◆ WHAT YOU WILL DO: Find every line below where the string "under" shows up, and copy those lines.

◇ ◇ ◇ ◇ ◇ ◇ ◇

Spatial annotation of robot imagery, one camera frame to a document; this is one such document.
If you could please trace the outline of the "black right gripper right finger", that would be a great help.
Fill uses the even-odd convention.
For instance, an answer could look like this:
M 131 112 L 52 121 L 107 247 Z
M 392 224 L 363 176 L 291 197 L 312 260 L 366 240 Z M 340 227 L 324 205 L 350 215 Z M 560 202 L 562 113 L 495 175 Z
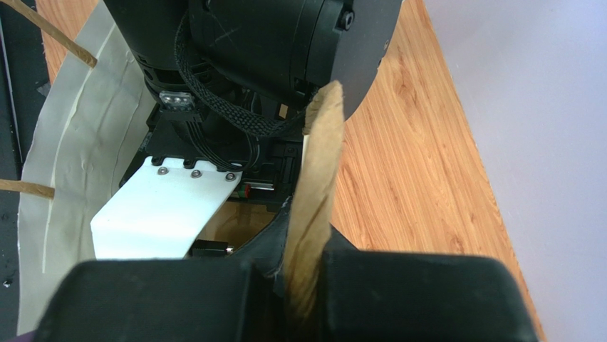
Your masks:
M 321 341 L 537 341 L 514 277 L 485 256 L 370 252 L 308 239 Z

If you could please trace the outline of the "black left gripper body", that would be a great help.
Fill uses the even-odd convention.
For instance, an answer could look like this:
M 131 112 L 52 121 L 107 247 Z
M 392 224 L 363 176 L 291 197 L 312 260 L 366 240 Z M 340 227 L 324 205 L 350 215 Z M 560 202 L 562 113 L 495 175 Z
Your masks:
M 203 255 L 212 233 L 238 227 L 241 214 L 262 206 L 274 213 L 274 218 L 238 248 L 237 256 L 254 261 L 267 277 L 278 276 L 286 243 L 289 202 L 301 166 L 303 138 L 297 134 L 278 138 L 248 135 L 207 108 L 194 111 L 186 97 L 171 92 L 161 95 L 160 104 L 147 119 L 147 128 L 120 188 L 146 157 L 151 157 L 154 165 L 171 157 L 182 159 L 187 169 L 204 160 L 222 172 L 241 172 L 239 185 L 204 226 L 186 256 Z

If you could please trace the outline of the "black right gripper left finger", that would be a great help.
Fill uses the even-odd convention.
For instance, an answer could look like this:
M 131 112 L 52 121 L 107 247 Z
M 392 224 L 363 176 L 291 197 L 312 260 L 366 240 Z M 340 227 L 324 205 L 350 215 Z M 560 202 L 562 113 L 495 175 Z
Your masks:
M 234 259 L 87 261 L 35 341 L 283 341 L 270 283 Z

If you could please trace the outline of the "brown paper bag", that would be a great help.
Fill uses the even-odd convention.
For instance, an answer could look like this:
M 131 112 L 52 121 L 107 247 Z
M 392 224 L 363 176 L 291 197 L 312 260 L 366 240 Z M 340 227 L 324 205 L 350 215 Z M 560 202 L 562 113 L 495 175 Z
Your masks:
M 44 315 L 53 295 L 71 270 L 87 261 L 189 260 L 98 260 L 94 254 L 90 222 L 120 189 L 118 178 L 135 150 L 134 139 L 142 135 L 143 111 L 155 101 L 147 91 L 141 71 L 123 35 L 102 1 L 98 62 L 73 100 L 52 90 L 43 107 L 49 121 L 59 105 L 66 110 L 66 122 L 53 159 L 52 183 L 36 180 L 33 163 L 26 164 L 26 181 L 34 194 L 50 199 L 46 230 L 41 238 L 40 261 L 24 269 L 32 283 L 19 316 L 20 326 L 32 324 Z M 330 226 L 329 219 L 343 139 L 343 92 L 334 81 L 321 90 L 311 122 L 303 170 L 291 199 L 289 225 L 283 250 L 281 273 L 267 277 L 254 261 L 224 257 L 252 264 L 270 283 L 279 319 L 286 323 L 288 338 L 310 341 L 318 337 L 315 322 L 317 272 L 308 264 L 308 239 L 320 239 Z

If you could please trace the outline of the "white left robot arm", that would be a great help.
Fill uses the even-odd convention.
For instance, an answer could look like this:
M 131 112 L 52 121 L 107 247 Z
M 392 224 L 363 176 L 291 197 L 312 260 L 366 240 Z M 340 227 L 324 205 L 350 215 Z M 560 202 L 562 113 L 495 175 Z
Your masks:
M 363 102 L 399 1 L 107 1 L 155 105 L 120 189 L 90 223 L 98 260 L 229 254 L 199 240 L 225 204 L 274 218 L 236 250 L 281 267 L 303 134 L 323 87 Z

◇ ◇ ◇ ◇ ◇ ◇ ◇

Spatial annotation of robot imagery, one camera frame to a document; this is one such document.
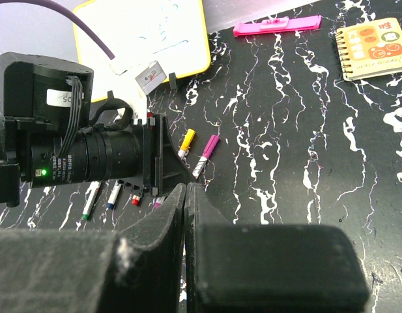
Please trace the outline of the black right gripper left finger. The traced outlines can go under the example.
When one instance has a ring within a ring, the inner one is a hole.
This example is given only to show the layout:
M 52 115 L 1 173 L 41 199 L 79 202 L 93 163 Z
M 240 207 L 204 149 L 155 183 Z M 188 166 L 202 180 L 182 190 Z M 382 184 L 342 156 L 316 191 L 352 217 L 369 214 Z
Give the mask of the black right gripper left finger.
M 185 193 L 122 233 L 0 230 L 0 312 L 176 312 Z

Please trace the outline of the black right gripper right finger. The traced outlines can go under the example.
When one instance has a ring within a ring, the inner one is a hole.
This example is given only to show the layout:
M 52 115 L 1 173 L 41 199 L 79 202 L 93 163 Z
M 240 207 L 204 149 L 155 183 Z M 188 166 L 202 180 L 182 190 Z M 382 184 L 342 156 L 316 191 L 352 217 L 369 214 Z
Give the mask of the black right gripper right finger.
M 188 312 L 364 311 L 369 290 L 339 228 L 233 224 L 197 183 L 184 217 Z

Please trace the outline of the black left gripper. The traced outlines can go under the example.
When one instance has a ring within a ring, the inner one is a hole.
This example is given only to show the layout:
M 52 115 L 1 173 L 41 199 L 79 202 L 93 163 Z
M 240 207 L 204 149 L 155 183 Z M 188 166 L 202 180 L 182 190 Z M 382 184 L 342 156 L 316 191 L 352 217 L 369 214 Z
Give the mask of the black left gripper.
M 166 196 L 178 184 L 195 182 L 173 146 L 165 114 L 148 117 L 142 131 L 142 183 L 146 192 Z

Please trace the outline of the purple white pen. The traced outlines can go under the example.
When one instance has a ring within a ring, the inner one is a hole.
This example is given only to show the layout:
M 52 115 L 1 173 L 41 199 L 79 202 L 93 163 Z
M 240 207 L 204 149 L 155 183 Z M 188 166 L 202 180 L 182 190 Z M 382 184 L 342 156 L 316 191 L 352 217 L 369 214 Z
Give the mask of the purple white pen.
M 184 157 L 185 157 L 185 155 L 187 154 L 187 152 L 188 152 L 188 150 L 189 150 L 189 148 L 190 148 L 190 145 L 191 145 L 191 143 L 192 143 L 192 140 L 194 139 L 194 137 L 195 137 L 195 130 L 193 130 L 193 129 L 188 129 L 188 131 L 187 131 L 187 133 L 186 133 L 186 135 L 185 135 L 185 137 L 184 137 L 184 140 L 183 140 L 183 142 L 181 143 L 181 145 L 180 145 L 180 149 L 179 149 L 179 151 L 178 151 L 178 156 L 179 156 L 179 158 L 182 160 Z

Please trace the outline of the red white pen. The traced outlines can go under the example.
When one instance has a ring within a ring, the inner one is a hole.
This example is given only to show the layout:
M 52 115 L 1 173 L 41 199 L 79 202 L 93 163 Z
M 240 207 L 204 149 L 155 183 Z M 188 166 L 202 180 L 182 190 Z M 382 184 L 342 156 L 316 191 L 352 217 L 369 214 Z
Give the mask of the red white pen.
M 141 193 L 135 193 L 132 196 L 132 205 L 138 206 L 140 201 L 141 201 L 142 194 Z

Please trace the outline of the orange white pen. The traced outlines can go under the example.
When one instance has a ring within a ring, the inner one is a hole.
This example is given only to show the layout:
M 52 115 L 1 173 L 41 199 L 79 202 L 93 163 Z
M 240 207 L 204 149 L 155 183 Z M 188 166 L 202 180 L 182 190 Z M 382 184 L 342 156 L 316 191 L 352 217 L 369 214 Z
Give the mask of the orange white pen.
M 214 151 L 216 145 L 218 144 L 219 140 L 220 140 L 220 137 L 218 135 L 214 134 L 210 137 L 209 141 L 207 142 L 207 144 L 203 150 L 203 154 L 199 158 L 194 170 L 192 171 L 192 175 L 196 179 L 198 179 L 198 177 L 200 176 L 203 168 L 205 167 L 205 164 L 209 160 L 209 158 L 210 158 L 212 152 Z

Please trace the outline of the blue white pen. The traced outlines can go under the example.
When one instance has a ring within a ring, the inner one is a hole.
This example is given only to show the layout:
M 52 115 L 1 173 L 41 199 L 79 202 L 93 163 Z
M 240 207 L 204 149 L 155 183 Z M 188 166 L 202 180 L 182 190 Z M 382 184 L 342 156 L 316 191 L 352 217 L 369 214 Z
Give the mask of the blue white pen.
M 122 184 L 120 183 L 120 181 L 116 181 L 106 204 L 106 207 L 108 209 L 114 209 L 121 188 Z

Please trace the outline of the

◇ ◇ ◇ ◇ ◇ ◇ ◇

◆ EXERCISE SOLUTION:
Please trace the outline of the black right gripper left finger. The traced outlines can go under the example.
Please trace the outline of the black right gripper right finger. The traced outlines can go under the example.
Please trace the outline of the black left gripper. The traced outlines can go under the example.
Please trace the outline of the purple white pen. The traced outlines can go under the example.
Please trace the outline of the red white pen. The traced outlines can go under the example.
Please trace the outline of the orange white pen. The traced outlines can go under the example.
Please trace the outline of the blue white pen. The traced outlines can go under the example.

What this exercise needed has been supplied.